Он тут же теряет опору на локти, падая на спину на матрас, пачкает живот Эндрю и собственную грудь, прежде чем Эндрю успевает обхватить пальцами его член, чтобы провести его через оргазм. И вот, лежа в этом тумане блаженства и постанывая от каждого прикосновения, Кевин может прошептать лишь «Продолжай, не останавливайся», и Эндрю, изучив его лицо с волнением, всё-таки продолжает движения — до тех пор, пока не заканчивает сам.

Да: цель определённо достигнута. Таким оргазмом удастся закрепить любой положительный результат. Эндрю понимает это, когда осознание реальности и собственного тела возвращается к нему по кусочкам, а сам он упирается лбом в плечо Кевина и подрагивает от перенапряжения в мышцах. Кевин под ним осторожно двигает бедрами, и Эндрю послушно из него выходит, тут же снимая презерватив.

Когда он возвращается в кровать, приходится понять, что спать им сегодня придётся на диване, потому что постельное белье неприятно влажное, но эти мысли исчезают, как только он видит блаженную улыбку Кевина и его растрепавшиеся волосы. Кевин тянет к нему ладонь, Эндрю позволяет ему взять себя за руку, и тот переплетает их пальцы.

— Спасибо, — бормочет он. Эндрю двигается ближе.

— За что?

— Мне намного лучше, — отвечает он тихо, и Эндрю не может не нахмуриться. — И мне спокойно. И безопасно.

— Хорошо, — лишь говорит Эндрю, целуя Кевина в висок, а после прикрывает глаза, позволяя себе погрузиться в собственные мысли.

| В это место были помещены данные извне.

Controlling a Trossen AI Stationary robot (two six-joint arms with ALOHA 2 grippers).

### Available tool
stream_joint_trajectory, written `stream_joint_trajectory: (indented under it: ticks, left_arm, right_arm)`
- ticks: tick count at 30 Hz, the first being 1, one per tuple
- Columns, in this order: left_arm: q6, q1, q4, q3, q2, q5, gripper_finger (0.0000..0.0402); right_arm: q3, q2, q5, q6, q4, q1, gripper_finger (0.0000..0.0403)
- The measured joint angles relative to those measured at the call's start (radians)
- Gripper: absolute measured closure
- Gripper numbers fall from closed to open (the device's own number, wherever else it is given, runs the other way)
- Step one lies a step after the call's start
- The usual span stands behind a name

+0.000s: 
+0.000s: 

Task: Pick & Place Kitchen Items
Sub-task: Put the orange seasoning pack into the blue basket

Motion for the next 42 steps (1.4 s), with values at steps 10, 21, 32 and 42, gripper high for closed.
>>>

Ему остается лишь надеяться, что со временем такие дни исчезнут из их жизней совсем. Со временем Кевин окончательно убедится в том, что Эндрю теперь всегда будет на его стороне, в том, что Эндрю уже не позволит себе причинить Кевину боль.

Он заставляет себя сесть, потирает глаза. Кевин обнимает его за талию, тянет обратно, но Эндрю ворчит что-то неразборчивое, протягивает Кевину бутылку воды и встаёт сам, чтобы умыться и принять душ. Кевин присоединяется к нему, когда он уже стоит под водой, заглядывает в душевую кабину, глядит большими глазами, словно котенок, спрашивающий, может ли зайти тоже.

Полчаса спустя они лежат на диване в гостиной, Эндрю — у Кевина на груди, на фоне включен какой-то сериал, но Эндрю уже не пытается бороться со сном, потому что это ещё труднее из-за Кевина, который пальцами перебирает пряди его волос. Но он заставляет себя открыть глаза и приподняться на локтях, чтобы поймать взгляд Кевина.

В нём нет ни капли былого страха, той тревоги, с которой он смотрел на Эндрю ещё сегодняшним утром, той усталости или просьбы, чтобы его не трогали. Теперь Кевин сам липнет к Эндрю, теперь все вернулось на круги своя, и Эндрю, успокоившись, снова опускает голову ему на грудь, слушая мерное биение его сердца, которое — как и всегда — выстукивает его любимую песню.